# Assignment:
Because the images are not wanted, restate every line below word for word without them.

# Dataset extract:
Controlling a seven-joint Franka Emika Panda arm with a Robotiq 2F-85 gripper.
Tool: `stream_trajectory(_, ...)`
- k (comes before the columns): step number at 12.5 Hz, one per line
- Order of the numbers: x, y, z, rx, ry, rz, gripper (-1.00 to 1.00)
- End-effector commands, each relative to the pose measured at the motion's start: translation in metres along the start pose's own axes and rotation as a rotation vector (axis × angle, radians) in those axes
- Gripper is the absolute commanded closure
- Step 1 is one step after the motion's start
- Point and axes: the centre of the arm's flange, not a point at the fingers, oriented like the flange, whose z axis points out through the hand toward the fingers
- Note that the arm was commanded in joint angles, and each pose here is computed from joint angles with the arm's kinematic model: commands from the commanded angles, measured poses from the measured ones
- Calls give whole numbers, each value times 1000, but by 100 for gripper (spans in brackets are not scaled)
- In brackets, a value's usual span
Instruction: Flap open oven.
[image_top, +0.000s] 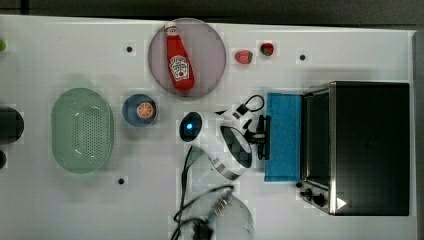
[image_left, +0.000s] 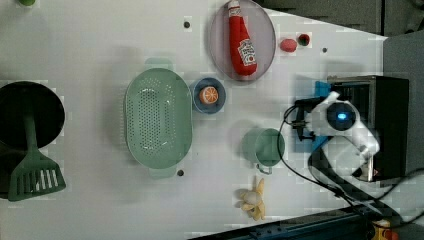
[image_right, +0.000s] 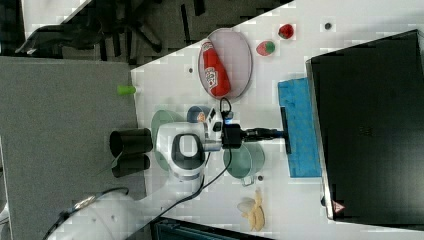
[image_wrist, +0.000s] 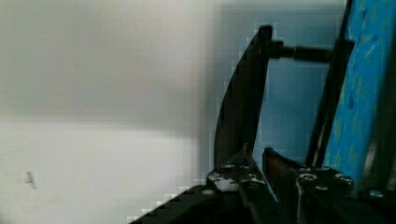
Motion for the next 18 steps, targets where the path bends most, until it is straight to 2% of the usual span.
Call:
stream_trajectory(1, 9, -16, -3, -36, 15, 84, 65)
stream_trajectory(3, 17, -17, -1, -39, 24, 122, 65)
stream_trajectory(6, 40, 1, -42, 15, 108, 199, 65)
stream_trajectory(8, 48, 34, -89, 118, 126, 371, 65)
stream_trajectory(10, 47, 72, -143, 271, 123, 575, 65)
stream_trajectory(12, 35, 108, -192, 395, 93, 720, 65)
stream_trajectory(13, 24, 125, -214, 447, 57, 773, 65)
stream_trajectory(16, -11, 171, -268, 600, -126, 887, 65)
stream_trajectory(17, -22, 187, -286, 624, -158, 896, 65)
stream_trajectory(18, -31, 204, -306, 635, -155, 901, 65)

# Worked solution:
Controlling a seven-joint Franka Emika Panda arm with a Robotiq 2F-85 gripper.
Tool: `stream_trajectory(_, ...)`
- k (comes before the columns): step number at 12.5 Hz, one per line
- Order of the numbers: x, y, z, rx, ry, rz, gripper (-1.00 to 1.00)
- End-effector commands, each relative to the pose measured at the motion's start: translation in metres along the start pose's own axes and rotation as a rotation vector (axis × angle, radians) in those axes
- Gripper is the absolute commanded closure
- Step 1 is one step after the motion's start
- Point and axes: the centre of the arm's flange, not a point at the fingers, oriented like the flange, whose z axis points out through the hand toward the fingers
- Note that the arm was commanded in joint angles, and each pose here is computed from joint angles with the arm's kinematic model: commands from the commanded angles, measured poses from the measured ones
- Calls give whole numbers, each value times 1000, but by 100 for gripper (spans in brackets are not scaled)
- In brackets, a value's usual span
Instruction: Flap open oven.
[image_top, +0.000s] 
[image_left, +0.000s] 
[image_right, +0.000s] 
[image_wrist, +0.000s] 
Motion for the next 18 steps, targets where the path bends most, until it is straight to 2% of the usual span.
Call:
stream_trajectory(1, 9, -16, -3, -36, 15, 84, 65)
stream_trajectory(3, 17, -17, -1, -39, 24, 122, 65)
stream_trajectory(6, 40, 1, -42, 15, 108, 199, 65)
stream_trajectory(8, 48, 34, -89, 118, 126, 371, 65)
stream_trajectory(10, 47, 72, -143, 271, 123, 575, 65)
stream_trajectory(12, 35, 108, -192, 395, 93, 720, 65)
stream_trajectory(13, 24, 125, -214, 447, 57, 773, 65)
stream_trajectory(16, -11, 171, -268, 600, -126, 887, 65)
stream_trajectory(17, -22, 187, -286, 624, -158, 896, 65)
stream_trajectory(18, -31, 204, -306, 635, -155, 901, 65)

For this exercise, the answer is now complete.